Elizabeth Drew, in her two books about Congress and the Clinton administration, On the Edge and Showdown, chronicles Clinton's capitulation from deficit reduction strategies to Republican demands for legislative balance. The great irony, of course, is that the voters soon came to see Gingrich's budget plans as extreme. Every opinion poll that asked questions regarding balance if it meant cuts in specific programs showed a precipitous drop in support. These findings suggest there is in fact room for education and leadership.
BEYOND BALANCE
Progressives and Democrats should stop pandering to the conceit that budget balance equals virtue. This tactical retreat only reinforces a mistaken consensus that then becomes politically irresistible. The public needs to know precisely what it would cost to balance by 2002. Opponents of a constitutional amendment should begin planning hearings at the state level to make clear the impact. Similarly, block grant proposals to turn safety net programs over to the states-the corollary to balance-need to be vigorously fought. Democrats should be thoroughly forewarned, since Speaker Gingrich has been explicit about his objectives, which have little to do with the efficiencies or effectiveness of any program objectives.

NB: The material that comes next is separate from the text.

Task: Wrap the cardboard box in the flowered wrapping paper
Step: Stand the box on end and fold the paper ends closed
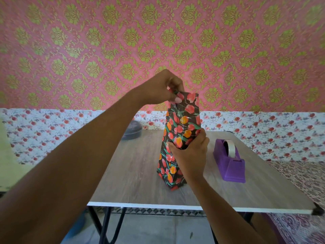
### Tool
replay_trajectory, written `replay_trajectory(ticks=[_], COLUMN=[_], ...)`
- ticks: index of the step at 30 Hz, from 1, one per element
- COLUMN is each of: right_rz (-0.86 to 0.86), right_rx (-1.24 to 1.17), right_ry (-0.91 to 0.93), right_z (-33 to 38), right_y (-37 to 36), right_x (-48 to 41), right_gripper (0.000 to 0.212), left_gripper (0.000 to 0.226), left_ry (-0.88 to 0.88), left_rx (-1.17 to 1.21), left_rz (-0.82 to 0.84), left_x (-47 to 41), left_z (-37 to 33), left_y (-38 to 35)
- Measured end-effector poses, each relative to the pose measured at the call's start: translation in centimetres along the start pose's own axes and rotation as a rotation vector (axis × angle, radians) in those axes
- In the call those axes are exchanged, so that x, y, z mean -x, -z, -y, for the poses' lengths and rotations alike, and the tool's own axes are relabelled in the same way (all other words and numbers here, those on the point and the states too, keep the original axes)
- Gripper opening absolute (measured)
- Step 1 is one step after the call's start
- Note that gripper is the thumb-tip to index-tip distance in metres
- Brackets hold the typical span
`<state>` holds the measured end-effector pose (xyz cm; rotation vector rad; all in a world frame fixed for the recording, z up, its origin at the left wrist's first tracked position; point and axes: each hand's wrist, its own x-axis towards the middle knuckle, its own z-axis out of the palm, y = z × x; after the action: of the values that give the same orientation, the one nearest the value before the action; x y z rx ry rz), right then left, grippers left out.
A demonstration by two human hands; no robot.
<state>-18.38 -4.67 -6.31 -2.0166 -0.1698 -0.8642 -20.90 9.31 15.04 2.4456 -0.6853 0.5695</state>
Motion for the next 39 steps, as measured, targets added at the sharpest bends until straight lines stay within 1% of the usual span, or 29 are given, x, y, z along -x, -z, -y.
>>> replay_trajectory(ticks=[1,3,4,5,6,7,8,10,11,13,14,16,17,19,20,21,22,23,25,26,27,29,31,33,35,36,37,38,39], right_rz=[-0.003,-0.01,-0.018,-0.021,-0.017,0.0,0.023,0.046,0.062,0.129,0.156,0.163,0.154,0.147,0.144,0.142,0.152,0.186,0.336,0.427,0.51,0.614,0.62,0.554,0.486,0.45,0.419,0.398,0.387], right_rx=[0.025,0.08,0.1,0.113,0.118,0.126,0.139,0.157,0.147,0.051,-0.028,-0.169,-0.235,-0.338,-0.356,-0.363,-0.37,-0.382,-0.429,-0.475,-0.53,-0.589,-0.549,-0.464,-0.377,-0.341,-0.315,-0.291,-0.266], right_ry=[0.002,0.0,-0.008,-0.017,-0.029,-0.04,-0.039,0.013,0.048,0.114,0.155,0.25,0.291,0.327,0.324,0.307,0.266,0.19,-0.011,-0.079,-0.118,-0.137,-0.125,-0.069,0.002,0.031,0.056,0.074,0.085], right_z=[0.2,0.4,0.5,0.5,0.5,0.4,0.4,0.2,0.0,-0.5,-0.9,-1.4,-1.7,-1.9,-1.9,-2.0,-2.1,-2.0,-1.7,-1.5,-1.5,-1.5,-1.3,-1.0,-0.2,0.3,0.8,1.2,1.5], right_y=[0.0,-0.1,-0.1,-0.1,-0.1,-0.1,-0.1,0.0,0.1,0.2,0.2,0.4,0.4,0.6,0.7,0.7,0.7,0.7,0.9,1.0,1.1,1.1,0.9,0.5,0.4,0.4,0.4,0.5,0.6], right_x=[0.1,0.1,0.1,0.0,-0.2,-0.3,-0.4,-0.3,-0.2,0.2,0.3,0.1,-0.2,-1.1,-1.5,-2.1,-2.7,-3.2,-4.2,-4.7,-5.1,-5.6,-5.4,-5.1,-4.6,-4.4,-4.3,-4.1,-4.0], right_gripper=[0.114,0.114,0.115,0.115,0.117,0.121,0.124,0.124,0.12,0.107,0.098,0.076,0.065,0.048,0.043,0.042,0.049,0.065,0.11,0.126,0.134,0.139,0.137,0.127,0.117,0.113,0.11,0.11,0.113], left_gripper=[0.011,0.01,0.012,0.015,0.018,0.019,0.021,0.025,0.027,0.032,0.036,0.048,0.058,0.072,0.07,0.063,0.053,0.046,0.045,0.047,0.049,0.05,0.053,0.058,0.065,0.062,0.053,0.043,0.035], left_ry=[-0.007,-0.019,-0.003,0.045,0.12,0.208,0.297,0.411,0.404,0.312,0.285,0.296,0.317,0.379,0.403,0.412,0.409,0.407,0.41,0.412,0.421,0.448,0.458,0.393,0.26,0.183,0.111,0.058,0.043], left_rx=[0.05,0.166,0.163,0.105,0.034,0.008,0.048,0.287,0.384,0.414,0.44,0.555,0.567,0.434,0.383,0.404,0.472,0.527,0.591,0.633,0.687,0.806,0.85,0.765,0.613,0.519,0.397,0.231,0.027], left_rz=[-0.084,-0.305,-0.413,-0.511,-0.575,-0.601,-0.604,-0.547,-0.503,-0.425,-0.398,-0.343,-0.316,-0.331,-0.35,-0.357,-0.351,-0.33,-0.308,-0.304,-0.304,-0.296,-0.295,-0.344,-0.452,-0.504,-0.541,-0.559,-0.548], left_x=[0.3,0.8,0.9,1.1,1.5,2.0,2.7,4.6,5.7,7.0,7.3,7.3,7.1,6.8,6.7,6.6,6.6,6.6,6.8,6.9,7.1,7.4,7.5,7.3,6.8,6.5,6.2,5.8,5.3], left_z=[0.0,0.3,0.6,0.9,1.4,1.9,2.3,2.8,3.0,3.3,3.5,3.5,3.7,4.4,4.8,5.2,5.6,6.0,6.4,6.7,7.0,7.1,6.9,6.1,4.8,4.2,3.7,3.3,3.0], left_y=[-0.5,-1.5,-2.1,-2.8,-3.6,-4.5,-5.7,-8.5,-10.0,-12.0,-12.5,-12.4,-12.3,-11.8,-11.5,-11.1,-10.8,-10.5,-9.9,-9.7,-9.5,-8.7,-7.7,-6.6,-5.6,-5.1,-4.6,-4.1,-3.5])
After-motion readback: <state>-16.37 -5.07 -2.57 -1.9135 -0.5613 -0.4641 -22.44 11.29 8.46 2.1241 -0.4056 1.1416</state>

Block grants shift the battle to protect safety net programs to 50 separate arenas. On the first day of the 104th Congress, Gingrich told the Washington Times: "What I can do between now and Easter is break up the Washington logjam, shift power back to the fifty states, break up all the liberal national organizations-and make them scramble to the state capitals in Texas, Georgia, and in Missouri." A much larger purpose, however, shared by numerous Republicans, is the ultimate dismantling of New Deal and Great Society programs.
If eliminating government programs is not the real purpose of the "new federalism," then there needs to be a new and serious debate about the appropriate roles of the federal government and the states. One model that could be borrowed from the states is capital budgeting. A federal capital budget would make good policy sense in its own terms. It would call attention to the fact that public borrowing can equal productive investment.
President Clinton, if re-elected, should stop giving aid and comfort to any form of absolute budget balance. The extreme backloading, which would leave the most severe cuts to his successor after 2001, suggests that the goal has never been realistic. Democrats made a mistake when they embraced budget balance in any form. Now, they need to begin a more sophisticated national conversation about fiscal policy, before their "cover" becomes their suffocation.